TRY IT:
Only lines that contain the word "white" belong in the answer; copy them from the records below.

(Records excerpted from a collection)
:::::
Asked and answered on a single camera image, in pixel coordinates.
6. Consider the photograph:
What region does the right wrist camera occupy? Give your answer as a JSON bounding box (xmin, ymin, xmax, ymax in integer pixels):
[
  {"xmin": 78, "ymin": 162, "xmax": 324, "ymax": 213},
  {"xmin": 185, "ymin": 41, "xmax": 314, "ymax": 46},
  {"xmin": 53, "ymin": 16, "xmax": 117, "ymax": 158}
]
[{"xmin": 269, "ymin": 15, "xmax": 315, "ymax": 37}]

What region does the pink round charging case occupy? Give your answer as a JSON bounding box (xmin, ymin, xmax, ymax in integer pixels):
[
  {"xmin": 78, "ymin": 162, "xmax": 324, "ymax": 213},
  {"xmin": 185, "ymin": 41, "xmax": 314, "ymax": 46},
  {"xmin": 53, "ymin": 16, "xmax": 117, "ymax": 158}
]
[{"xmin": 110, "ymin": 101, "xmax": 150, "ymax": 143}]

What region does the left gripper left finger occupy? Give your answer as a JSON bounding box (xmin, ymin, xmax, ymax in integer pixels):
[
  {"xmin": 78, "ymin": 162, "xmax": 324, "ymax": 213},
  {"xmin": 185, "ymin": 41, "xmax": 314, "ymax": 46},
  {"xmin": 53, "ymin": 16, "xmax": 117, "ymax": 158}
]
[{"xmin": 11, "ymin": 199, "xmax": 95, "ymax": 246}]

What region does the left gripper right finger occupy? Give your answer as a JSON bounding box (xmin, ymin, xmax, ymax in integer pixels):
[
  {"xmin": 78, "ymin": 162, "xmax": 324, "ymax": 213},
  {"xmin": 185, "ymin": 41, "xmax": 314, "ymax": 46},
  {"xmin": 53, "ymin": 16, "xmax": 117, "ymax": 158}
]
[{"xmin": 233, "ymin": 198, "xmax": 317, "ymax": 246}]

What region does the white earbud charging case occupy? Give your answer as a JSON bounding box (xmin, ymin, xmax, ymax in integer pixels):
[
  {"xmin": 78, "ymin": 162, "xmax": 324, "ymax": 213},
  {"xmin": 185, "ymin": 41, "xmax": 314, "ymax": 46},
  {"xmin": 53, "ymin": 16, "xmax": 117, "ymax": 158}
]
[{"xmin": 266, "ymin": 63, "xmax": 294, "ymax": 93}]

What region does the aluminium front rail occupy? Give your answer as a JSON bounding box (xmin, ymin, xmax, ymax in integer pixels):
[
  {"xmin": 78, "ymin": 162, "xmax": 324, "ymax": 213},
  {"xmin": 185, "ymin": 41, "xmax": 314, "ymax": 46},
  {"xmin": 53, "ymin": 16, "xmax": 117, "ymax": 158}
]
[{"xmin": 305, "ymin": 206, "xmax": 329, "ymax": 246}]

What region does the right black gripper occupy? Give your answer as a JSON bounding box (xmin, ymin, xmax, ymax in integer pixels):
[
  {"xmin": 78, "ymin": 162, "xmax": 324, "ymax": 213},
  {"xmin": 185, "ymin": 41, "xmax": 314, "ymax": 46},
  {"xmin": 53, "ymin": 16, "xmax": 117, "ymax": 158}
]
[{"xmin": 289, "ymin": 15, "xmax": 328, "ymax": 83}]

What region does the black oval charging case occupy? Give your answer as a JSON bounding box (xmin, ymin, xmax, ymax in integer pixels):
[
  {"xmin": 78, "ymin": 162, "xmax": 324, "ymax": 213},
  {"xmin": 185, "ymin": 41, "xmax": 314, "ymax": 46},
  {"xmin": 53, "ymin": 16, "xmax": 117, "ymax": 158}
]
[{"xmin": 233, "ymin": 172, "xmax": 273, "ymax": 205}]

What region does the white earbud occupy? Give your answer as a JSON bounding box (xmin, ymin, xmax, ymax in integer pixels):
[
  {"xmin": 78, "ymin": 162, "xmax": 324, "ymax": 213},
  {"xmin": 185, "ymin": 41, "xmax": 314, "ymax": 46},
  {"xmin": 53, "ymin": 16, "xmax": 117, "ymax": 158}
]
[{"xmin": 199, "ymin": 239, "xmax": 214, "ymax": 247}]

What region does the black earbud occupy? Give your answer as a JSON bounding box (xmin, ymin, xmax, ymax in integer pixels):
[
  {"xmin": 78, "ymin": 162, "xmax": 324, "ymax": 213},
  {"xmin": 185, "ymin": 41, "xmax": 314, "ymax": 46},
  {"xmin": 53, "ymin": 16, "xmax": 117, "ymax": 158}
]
:::::
RESPONSE BOX:
What region does the white earbud charging case occupy? Give your answer as a JSON bounding box (xmin, ymin, xmax, ymax in integer pixels):
What region does the white earbud occupy? Give your answer as a JSON bounding box (xmin, ymin, xmax, ymax in integer pixels):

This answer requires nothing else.